Daraufhin liess David Shlomo zu seinem Nachfolger als König einsetzen. Wie tat er das? „Un der König (David) sprach zu ihnen: Nehmt die Diener eures Herrn (die Diener Davids) mit euch und lasst meinen Sohn Shlomo auf meiner eigenen Mauleselin reiten und führt ihn zum Gihon hinab! Und der Priester Zadok und der Prophet Nathan sollen ihn dort zum König über Israel salben.. Und ihn habe ich dazu bestimmt Fürst über Israel und über Juda zu werden.. So zogen der Priester Zadok und der Prophet Nathan und Benaja, der Sohn Jojadas, und Kreter und Pleter hinab und liessen Shlomo auf der Mauleselin des König Davids reiten und führten ihn zum Gihon..“ (1Kö 1,33-35.38).

Das Ende einer jeden Herrschaft über das auserwählte Volk und der Anbruch der Herrschaft seiner Heiligen, des Reiches JaHuWaHs (Gottes) auf Erden, wird darum bildlich als Einzug Davids auf seiner Eselin in Jerushalajm dargestellt. So ritt Shlomo auf der Eselin Davids und zog damit als rechtmässiger König in Jerushalajm ein.

Mit David als König wurden die zwölf Stämme von jeder Fremdherrschaft befreit.

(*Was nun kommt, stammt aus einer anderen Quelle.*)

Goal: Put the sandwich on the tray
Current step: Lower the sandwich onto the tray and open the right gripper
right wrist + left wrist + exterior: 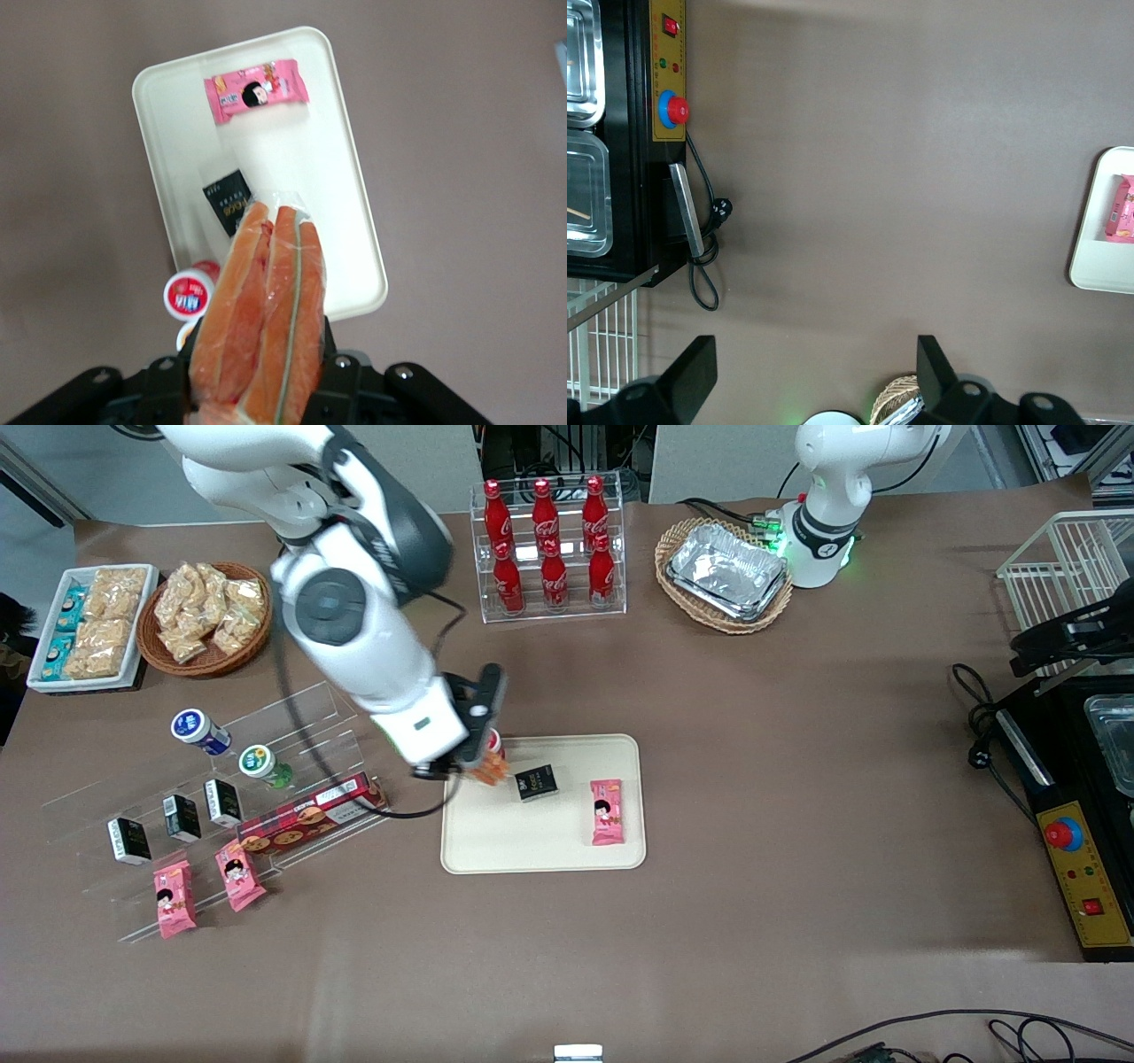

Die Ordnungen, Rechtsbestimmungen und Shabbate konnten nun ungehindert, frei und verantwortungsvoll ausgelebt werden, was aber nicht immer geschah!

Wenn also Sacharjah dieses Bild von dem König auf einer Eselin gebraucht, dann spricht er prophetisch niemals vom Einzug eines trinitarischen Jesus-Gottes in Jerushalajm, wie das die Überarbeiter der Bekenntnisschriften (NT) uns fälschlicherweise vermitteln wollen. Sacharjah spricht von der Herrlichkeit JaHuWaHs, die jeder fremden Herrschaft über Jerushalajm und Israel ein Ende setzen und die Herrschaft der Heiligen für immer offenbaren wird.

Diese Herrschaft wird voll zur Geltung kommen, wenn nach dem Willen JaHuWaHs der neue Himmel und die neue Erde geschaffen werden. Sie werden von den Ordnungen, Rechtsbestimmungen und Shabbaten JaHuWaHs bestimmt sein. Alle Menschen werden darin gesegnet und zu einem Leben in Frieden geführt werden.

Im nächsten Gim werde ich versuchen, die prophetische Bedeutung des König David mit seiner Eselin noch etwas zu vertiefen.

Von Herzen wünsche ich allen einen gesegneten Shabbat, verbunden mit der lebendigen Hoffnung auf den neuen Himmel und die neue Erde. Diese Hoffnung und Erwartung trägt jedes Menschenleben in sich – bewusst oder unbewusst. Unser Schöpfer hat sie in uns hineingelegt. Die guten, und selbst die bösen Aktivitäten aller Menschen sind ein eindeutiger Beweis dafür. Shalom!